Why was this study done?
As they transition into the working world, young adults with a rheumatic disease (such as juvenile arthritis, lupus or rheumatoid arthritis) experience more difficulty finding stable work than young adults without a health condition. What’s more, persistent symptoms such as pain and fatigue, which affect about one in three young adults with rheumatic disease, can lead to more job disruptions and impact the indirect pathways to better health (often referred to as the social determinants of health).
Past studies aimed at improving the work participation of young adults with rheumatic disease have focused on access to clinical care—not as much on adapting working conditions.
This study set out to better understand the association of two specific working conditions with rheumatic symptoms: work activity limitations and job insecurity.
Work activity limitations refer to long-standing limitations in performing usual work activities due to health problems or disabilities. These limitations have been found in other research to be linked to greater employment challenges for people with rheumatic diseases.

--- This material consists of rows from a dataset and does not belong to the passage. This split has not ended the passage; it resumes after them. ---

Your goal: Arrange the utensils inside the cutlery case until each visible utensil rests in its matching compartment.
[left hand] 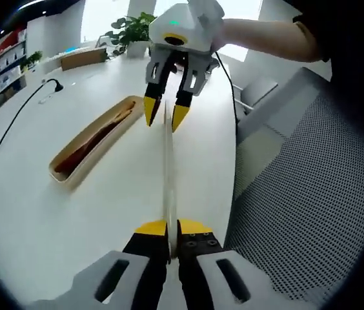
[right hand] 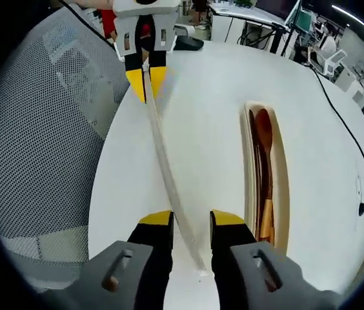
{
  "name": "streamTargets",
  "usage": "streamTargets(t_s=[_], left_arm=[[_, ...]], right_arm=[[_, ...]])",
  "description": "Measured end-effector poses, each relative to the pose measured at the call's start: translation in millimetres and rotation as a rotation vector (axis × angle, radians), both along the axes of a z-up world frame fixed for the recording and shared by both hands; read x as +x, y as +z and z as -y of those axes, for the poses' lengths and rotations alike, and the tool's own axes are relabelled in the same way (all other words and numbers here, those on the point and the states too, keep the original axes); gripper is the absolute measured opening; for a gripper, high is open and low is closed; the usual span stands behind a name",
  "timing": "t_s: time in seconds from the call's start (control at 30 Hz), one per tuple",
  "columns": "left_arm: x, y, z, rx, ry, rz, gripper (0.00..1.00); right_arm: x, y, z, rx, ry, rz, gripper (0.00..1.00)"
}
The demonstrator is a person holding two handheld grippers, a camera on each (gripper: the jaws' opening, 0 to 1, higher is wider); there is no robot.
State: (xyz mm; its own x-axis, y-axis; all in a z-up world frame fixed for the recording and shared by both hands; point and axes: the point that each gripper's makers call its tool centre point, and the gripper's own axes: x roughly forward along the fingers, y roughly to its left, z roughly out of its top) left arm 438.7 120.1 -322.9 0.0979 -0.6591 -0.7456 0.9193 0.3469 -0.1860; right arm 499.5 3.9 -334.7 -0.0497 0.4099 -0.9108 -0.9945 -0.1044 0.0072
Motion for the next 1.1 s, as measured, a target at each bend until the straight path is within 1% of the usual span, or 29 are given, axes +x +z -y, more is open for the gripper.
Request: streamTargets(t_s=[0.07,0.17,0.23,0.3,0.33,0.37,0.43,0.5,0.57,0.67,0.73,0.77,0.8,0.83,0.93,1.03,1.1], left_arm=[[-4.3,2.4,3.1,-0.025,0.017,-0.041,0.04],[-3.9,5.6,5.3,-0.045,0.023,-0.049,0.04],[-4.4,6.4,6.0,-0.05,0.029,-0.056,0.04],[-5.0,7.5,6.3,-0.049,0.028,-0.046,0.04],[-5.6,8.1,6.7,-0.053,0.031,-0.054,0.04],[-6.9,8.8,7.2,-0.054,0.032,-0.064,0.04],[-8.2,9.8,7.8,-0.053,0.024,-0.058,0.04],[-8.0,12.0,8.3,-0.072,0.044,-0.079,0.04],[-7.8,11.6,7.5,-0.07,0.043,-0.077,0.04],[-9.1,12.0,6.6,-0.075,0.052,-0.093,0.04],[-9.7,13.1,7.1,-0.08,0.058,-0.101,0.04],[-10.1,13.1,7.4,-0.081,0.06,-0.107,0.04],[-11.1,13.3,7.9,-0.083,0.061,-0.113,0.04],[-11.1,12.8,8.3,-0.083,0.06,-0.113,0.04],[-12.3,13.2,9.8,-0.091,0.065,-0.126,0.04],[-11.9,15.7,12.3,-0.113,0.082,-0.143,0.04],[-13.2,17.9,13.8,-0.128,0.094,-0.172,0.04]], right_arm=[[-0.7,1.0,1.9,0.006,-0.006,0.01,0.25],[-0.4,5.5,3.2,0.023,-0.021,0.03,0.32],[-0.2,8.5,5.5,0.027,-0.03,0.047,0.35],[0.3,11.9,6.6,0.039,-0.037,0.062,0.38],[1.1,14.3,7.6,0.048,-0.05,0.067,0.4],[1.4,16.5,7.7,0.059,-0.056,0.071,0.4],[1.4,20.7,7.8,0.079,-0.067,0.075,0.41],[0.5,26.3,6.9,0.111,-0.071,0.086,0.42],[1.8,29.5,5.8,0.132,-0.086,0.095,0.42],[3.2,34.1,6.6,0.144,-0.091,0.119,0.47],[3.3,39.4,5.8,0.16,-0.09,0.134,0.46],[2.8,42.9,3.7,0.177,-0.099,0.131,0.46],[1.3,49.8,-2.5,0.219,-0.121,0.121,0.46],[2.0,55.5,-5.3,0.239,-0.126,0.134,0.48],[2.1,62.0,-8.9,0.24,-0.115,0.168,0.52],[-0.3,66.8,-12.8,0.25,-0.108,0.177,0.54],[-2.7,68.5,-14.6,0.253,-0.1,0.184,0.55]])
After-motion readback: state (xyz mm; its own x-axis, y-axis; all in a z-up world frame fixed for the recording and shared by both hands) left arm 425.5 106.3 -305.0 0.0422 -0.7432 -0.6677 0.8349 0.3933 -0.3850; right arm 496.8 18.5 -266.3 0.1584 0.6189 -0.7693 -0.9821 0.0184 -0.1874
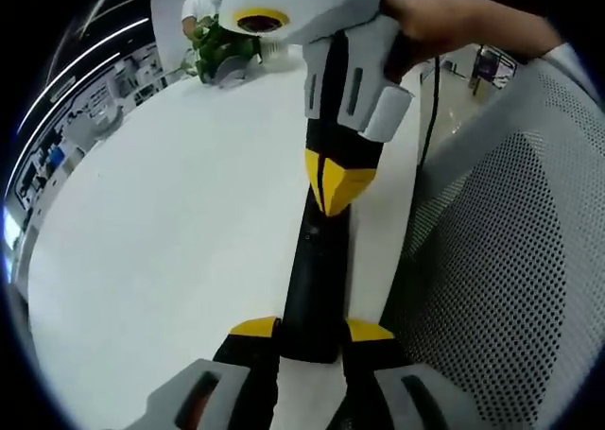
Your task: Press the specified remote control buttons in sequence, fully releasing each button before pressing the next.
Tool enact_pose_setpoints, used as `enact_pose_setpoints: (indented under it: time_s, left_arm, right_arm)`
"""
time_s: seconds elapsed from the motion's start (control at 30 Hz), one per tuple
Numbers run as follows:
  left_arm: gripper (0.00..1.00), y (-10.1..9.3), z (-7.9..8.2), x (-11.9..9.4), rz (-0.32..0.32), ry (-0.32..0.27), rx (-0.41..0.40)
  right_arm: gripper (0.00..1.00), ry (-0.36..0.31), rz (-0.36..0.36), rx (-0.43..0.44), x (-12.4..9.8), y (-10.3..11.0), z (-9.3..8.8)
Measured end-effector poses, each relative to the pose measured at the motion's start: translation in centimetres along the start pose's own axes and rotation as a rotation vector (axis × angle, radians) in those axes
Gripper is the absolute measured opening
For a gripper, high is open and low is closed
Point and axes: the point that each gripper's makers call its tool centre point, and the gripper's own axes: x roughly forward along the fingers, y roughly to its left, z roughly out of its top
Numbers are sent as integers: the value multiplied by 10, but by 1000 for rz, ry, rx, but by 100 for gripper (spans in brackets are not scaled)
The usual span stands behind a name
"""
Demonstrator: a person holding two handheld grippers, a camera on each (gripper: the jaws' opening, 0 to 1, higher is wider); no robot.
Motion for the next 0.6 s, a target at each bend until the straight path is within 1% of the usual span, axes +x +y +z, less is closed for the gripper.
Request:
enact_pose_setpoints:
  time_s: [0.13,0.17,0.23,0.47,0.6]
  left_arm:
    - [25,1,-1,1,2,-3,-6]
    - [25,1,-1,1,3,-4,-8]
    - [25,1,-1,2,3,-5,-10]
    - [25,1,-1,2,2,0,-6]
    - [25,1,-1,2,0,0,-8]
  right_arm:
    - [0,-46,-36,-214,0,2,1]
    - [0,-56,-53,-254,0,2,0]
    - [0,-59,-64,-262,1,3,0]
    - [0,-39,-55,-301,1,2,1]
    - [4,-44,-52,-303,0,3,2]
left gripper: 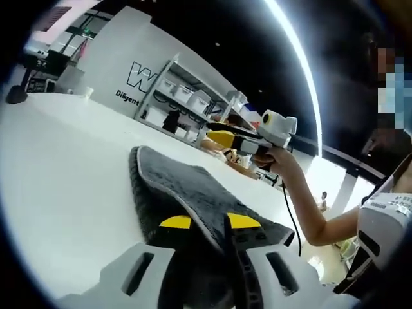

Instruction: Open the folded towel by lifting each exposed corner and separating the folded layers until the towel lies flat within the target outline without major curled edges

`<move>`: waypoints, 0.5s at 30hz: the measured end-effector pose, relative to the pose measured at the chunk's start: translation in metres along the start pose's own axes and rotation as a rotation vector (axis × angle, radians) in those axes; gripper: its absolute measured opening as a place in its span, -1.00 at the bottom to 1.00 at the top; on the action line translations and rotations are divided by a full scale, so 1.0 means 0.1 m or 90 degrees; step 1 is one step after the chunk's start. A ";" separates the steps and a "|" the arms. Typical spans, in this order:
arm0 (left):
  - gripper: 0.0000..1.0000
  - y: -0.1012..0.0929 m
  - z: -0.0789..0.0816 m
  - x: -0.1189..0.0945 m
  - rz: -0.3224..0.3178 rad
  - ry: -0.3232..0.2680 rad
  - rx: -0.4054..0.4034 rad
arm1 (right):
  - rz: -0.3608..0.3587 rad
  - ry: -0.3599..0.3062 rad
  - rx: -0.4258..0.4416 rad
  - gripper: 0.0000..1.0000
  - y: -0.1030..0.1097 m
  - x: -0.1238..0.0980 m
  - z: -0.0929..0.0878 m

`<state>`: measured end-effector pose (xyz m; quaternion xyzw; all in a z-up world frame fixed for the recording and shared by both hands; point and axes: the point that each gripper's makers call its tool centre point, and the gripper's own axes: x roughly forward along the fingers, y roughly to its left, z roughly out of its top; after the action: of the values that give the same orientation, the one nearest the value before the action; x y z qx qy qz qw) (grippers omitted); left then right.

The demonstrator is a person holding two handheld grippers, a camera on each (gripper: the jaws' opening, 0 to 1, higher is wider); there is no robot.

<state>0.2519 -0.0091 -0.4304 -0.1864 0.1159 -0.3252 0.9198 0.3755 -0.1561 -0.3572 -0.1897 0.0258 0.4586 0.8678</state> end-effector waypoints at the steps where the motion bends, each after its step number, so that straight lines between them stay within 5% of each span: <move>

As for job insecurity, its association with physical and mental health outcomes has been examined in research of the general working population. No studies to date have been conducted on job insecurity in young adults with rheumatic disease.
How was the study done?
This longitudinal (or follow-up) study was based on an online survey, administered three times over 27 months, from December 2019 to March 2022.
The research team took a purposive recruitment approach as young adults with rheumatic disease are a challenging population to recruit for survey-based research. To address the challenges, the team worked with specialty clinics in British Columbia, Ontario and Quebec, a research firm and patient-led community organizations to recruit a nationally representative sample. In the end, the team recruited 124 young adults with rheumatic disease; their average age was 29 years.
To measure rheumatic disease symptoms, the survey asked participants to report pain, fatigue and disease activity.
To measure work activity limitations, the survey used the Workplace Activity Limitations Scale (WALS). Designed to capture aspects of the work environment that may create challenges for people living with rheumatic disease, WALS measures respondents’ difficulties with 12 workplace activities.
To measure job insecurity, the survey asked a single question from the Copenhagen Psychosocial Questionnaire:
Are you worried about becoming unemployed or losing your job?
In the study, the researchers identified two groups of people, those with persistently high symptom scores (that is, they were present across all three surveys) and those with persistently low symptoms. They analyzed the extent to which job insecurity and work limitations were related to whether individuals were in the persistently high or low symptom group.
What did the researchers find?
Participants in the sample reported a high degree of work activity limitations. Over a third of participants also reported job insecurity (36 per cent). Participants also indicated, on average, moderate pain, fatigue and disease activity.
Each increase in work activity limitations was associated with an increase in the risk of persistently experiencing high pain and fatigue levels.
Job insecurity was associated with a 14 per cent increase in the risk of experiencing persistently high pain and a 11 per cent increase in experiencing persistently high disease activity. No statistically significant link was found between job insecurity and persistent fatigue.
The direction of the association could not be inferred with this study design. That is, while it may be possible that work activity limitations or job insecurity worsened rheumatic disease symptoms, it may also be possible that study participants experienced more work activity limitation or job insecurity due to their symptoms.
What are the implications of the study?
Rheumatic disease symptoms such as pain and disease activity are complex and interact with a constellation of biopsychosocial and contextual factors. This study of work activity limitations and job insecurity brings to light potentially important factors that may exacerbate, or be exacerbated by, rheumatic disease symptoms.
For young people with rheumatic disease, the workplace and labour market conditions in which they work as they enter the workforce can provide a foundation for longer-term employment engagement and health. Understanding how these conditions and rheumatic disease symptoms are linked can point the way to policies to better support their work and health outcomes.
What are some strengths and weaknesses of the study?
This research study is among the first to examine the relationship between working conditions and rheumatic disease symptoms, over time, in a cohort of young adults. Young adults with rheumatic disease are difficult to recruit in community-based studies of employment, and this study was one of the largest of its kind.
A strength was its use of a job insecurity measure that had been validated in the general working population. Another strength was the study’s sample, which reflected the female/male breakdown of young people with rheumatic disease in previous population-level research.
A weakness of the study was its sample size, which did not allow for a more detailed picture of disease symptom trajectories over time. More research is needed to expand on the personal, psychosocial, and contextual factors that can explain the relationship between working conditions and health in young adults with rheumatic disease.